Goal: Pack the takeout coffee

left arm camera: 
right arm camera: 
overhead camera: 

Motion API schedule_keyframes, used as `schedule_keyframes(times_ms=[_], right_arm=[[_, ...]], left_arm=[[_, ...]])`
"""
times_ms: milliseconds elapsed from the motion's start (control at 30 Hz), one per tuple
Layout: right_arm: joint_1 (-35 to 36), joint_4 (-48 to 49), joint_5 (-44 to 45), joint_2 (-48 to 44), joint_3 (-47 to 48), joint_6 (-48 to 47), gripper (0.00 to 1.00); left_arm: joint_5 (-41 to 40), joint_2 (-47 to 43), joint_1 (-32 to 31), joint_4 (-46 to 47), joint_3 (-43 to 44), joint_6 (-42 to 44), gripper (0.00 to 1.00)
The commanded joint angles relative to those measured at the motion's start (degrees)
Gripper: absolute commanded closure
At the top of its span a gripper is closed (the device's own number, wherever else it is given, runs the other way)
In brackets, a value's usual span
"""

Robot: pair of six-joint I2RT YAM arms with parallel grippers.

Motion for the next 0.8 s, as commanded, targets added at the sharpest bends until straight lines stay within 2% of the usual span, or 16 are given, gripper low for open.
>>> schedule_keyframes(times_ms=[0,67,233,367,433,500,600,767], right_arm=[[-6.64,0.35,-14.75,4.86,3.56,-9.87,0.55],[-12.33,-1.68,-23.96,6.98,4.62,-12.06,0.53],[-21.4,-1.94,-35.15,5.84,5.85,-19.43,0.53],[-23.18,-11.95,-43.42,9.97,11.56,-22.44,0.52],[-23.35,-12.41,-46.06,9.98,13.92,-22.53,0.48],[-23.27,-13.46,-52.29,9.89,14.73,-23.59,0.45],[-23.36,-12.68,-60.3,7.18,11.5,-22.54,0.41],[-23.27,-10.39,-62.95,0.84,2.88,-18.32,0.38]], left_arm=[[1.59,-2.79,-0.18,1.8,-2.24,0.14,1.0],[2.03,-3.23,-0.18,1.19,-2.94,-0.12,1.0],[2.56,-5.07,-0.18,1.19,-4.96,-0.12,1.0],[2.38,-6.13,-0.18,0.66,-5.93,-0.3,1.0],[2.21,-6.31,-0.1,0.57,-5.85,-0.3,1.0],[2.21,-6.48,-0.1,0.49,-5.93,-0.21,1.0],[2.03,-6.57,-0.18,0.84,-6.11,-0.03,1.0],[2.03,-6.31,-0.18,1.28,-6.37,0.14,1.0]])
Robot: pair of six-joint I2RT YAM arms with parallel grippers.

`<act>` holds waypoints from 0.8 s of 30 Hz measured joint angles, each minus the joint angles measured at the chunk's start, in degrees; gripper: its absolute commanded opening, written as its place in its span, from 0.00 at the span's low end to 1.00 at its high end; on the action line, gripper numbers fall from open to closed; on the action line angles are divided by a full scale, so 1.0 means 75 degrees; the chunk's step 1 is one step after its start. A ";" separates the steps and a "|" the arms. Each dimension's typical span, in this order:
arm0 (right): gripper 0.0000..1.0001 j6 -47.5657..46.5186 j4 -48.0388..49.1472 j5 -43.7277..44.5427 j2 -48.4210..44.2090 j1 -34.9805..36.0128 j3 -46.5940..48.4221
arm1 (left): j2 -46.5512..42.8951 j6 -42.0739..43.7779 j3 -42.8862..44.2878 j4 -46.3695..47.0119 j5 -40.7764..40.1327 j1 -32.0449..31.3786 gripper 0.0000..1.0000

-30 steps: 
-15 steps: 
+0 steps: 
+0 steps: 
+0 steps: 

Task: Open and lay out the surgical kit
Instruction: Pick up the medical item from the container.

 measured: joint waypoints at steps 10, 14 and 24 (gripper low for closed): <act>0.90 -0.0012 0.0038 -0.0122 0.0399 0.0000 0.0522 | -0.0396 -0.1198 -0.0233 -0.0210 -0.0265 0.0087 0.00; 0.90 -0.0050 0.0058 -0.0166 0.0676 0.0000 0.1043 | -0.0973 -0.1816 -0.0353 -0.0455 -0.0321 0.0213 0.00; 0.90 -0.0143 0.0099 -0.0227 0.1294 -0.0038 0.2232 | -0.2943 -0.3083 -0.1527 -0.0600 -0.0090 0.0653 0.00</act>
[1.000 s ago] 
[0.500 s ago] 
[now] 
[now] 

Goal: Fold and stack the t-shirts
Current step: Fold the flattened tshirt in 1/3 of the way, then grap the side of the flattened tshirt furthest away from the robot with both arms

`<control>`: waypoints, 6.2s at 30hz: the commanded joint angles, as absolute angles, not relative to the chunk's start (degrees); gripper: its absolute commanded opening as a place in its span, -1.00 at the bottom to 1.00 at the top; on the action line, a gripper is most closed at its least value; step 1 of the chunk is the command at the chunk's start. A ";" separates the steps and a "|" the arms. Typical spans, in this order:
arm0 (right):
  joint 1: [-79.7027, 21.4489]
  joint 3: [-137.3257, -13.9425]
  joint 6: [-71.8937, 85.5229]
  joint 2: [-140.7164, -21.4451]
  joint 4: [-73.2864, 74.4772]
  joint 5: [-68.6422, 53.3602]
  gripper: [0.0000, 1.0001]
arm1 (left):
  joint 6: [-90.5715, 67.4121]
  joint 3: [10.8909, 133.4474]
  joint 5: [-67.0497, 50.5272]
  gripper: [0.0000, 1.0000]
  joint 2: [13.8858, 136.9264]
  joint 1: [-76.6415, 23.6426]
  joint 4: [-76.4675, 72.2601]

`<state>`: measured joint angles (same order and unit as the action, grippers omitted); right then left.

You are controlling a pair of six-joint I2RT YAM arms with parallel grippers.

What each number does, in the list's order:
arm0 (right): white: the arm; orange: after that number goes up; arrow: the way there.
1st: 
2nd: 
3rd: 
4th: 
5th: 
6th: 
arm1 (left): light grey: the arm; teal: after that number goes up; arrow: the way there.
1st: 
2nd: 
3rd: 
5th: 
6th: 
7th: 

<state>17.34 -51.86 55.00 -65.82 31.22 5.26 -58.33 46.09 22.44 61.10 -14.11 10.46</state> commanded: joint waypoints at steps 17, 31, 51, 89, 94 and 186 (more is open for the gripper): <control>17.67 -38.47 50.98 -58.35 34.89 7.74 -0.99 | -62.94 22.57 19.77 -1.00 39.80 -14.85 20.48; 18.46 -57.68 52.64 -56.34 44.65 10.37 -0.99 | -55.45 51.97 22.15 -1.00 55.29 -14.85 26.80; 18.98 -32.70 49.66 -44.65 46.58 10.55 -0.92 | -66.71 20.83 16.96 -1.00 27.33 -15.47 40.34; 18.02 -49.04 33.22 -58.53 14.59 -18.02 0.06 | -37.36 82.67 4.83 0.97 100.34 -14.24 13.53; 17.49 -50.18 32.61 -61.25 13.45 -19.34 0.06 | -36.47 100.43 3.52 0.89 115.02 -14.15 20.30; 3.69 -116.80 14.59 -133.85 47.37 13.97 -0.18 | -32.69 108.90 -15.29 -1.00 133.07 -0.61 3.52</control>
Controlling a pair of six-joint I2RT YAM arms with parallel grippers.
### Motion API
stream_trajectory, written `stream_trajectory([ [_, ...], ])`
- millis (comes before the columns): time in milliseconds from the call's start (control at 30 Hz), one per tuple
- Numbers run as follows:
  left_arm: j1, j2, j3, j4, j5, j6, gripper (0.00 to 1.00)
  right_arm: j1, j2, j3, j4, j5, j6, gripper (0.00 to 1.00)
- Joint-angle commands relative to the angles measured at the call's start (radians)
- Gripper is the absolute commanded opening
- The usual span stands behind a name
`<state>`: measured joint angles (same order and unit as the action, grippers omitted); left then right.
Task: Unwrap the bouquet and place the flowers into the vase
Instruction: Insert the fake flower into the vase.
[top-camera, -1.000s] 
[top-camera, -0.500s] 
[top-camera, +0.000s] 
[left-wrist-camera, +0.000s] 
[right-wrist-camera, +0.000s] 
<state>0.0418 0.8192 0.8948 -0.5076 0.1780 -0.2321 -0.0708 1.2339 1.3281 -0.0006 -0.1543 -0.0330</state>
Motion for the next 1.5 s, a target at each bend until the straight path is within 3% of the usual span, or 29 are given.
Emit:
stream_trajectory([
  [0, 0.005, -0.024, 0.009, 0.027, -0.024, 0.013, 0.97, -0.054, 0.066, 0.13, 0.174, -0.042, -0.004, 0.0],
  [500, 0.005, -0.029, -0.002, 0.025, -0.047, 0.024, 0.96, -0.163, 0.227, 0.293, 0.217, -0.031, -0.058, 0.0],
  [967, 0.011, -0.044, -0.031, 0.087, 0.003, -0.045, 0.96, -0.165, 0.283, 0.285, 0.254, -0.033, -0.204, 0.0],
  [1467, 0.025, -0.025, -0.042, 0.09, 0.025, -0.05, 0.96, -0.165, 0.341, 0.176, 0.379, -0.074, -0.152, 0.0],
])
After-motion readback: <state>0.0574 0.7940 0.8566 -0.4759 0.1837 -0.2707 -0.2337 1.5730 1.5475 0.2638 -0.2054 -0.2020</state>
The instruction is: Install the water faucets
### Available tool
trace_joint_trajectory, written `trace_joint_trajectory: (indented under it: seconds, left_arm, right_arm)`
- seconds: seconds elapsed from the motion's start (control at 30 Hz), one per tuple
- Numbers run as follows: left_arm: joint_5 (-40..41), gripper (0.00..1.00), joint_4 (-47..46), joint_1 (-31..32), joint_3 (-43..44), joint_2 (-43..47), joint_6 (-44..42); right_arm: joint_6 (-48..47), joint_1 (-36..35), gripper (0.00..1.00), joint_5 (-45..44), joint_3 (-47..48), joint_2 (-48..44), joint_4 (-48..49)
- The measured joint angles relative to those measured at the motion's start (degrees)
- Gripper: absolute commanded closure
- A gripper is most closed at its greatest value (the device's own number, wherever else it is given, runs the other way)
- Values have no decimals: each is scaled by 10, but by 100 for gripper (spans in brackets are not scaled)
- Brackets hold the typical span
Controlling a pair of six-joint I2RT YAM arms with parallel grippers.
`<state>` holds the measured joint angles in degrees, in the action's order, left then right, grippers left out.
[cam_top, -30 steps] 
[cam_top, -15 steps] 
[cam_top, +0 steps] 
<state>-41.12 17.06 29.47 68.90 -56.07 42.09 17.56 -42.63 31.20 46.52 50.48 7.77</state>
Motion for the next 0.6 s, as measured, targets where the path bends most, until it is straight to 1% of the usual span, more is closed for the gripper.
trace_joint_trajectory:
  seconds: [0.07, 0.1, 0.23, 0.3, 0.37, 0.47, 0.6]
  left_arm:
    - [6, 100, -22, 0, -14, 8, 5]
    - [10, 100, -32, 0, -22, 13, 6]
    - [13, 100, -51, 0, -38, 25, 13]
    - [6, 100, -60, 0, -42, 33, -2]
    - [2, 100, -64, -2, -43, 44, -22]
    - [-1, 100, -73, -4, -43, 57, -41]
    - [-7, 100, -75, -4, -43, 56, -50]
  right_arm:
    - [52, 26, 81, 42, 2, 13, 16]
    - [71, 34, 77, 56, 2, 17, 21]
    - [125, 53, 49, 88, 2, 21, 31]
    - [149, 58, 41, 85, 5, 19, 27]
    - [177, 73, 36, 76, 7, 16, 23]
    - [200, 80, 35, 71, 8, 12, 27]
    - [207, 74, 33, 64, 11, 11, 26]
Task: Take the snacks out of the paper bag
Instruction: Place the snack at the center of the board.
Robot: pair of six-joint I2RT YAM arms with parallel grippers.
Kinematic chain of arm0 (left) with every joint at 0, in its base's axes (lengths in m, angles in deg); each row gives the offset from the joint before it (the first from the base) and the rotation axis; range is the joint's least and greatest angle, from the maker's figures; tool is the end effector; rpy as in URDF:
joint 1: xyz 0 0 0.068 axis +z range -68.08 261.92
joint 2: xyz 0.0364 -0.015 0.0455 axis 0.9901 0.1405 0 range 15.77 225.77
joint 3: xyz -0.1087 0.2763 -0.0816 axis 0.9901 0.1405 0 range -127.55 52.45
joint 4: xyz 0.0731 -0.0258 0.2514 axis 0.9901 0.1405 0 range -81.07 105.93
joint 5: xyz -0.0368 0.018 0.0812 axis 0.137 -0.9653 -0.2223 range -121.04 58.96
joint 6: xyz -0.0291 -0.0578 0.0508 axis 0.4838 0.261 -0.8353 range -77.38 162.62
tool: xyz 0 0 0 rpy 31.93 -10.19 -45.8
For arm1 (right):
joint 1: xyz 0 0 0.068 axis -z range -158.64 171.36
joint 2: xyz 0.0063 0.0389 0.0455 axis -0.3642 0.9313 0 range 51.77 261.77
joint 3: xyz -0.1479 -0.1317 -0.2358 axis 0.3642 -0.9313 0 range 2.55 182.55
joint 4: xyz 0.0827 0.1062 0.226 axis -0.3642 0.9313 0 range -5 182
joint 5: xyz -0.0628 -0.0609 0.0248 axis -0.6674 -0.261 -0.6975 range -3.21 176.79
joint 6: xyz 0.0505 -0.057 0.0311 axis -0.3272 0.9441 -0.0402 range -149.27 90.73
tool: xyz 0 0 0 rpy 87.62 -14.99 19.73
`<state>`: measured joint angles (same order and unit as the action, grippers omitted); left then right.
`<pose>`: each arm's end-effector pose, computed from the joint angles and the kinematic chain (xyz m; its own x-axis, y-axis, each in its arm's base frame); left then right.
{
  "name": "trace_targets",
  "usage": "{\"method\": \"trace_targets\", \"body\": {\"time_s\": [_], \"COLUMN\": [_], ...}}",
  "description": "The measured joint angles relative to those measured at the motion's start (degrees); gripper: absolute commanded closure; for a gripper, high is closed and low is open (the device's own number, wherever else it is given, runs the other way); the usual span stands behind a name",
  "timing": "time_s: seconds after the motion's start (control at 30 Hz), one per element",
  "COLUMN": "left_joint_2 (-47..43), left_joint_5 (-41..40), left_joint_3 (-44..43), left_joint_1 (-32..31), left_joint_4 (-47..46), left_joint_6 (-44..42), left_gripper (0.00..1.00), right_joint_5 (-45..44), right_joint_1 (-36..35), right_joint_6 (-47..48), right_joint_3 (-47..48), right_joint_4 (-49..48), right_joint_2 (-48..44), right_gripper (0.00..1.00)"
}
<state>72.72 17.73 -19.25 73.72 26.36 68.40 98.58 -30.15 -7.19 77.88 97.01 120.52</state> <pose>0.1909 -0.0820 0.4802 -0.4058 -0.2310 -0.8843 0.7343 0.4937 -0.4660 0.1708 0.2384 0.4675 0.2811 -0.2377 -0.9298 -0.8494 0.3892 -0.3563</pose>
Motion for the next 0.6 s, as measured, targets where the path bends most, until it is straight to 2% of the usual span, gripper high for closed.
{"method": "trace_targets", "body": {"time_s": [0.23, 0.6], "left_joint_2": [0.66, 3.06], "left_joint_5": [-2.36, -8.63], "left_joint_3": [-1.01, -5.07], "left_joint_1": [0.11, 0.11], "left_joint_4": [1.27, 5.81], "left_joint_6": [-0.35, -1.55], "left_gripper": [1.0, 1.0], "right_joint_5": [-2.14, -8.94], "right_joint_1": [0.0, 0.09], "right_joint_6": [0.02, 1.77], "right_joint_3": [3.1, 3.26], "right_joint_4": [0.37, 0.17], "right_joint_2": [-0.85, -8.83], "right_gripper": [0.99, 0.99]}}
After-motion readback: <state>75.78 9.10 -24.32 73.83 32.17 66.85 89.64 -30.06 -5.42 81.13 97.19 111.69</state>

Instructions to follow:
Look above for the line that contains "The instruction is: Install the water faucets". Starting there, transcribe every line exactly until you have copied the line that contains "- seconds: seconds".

Exercise output:
The instruction is: Install the water faucets
### Available tool
trace_joint_trajectory, written `trace_joint_trajectory: (indented under it: seconds, left_arm, right_arm)`
- seconds: seconds elapsed from the motion's start (control at 30 Hz), one per tuple

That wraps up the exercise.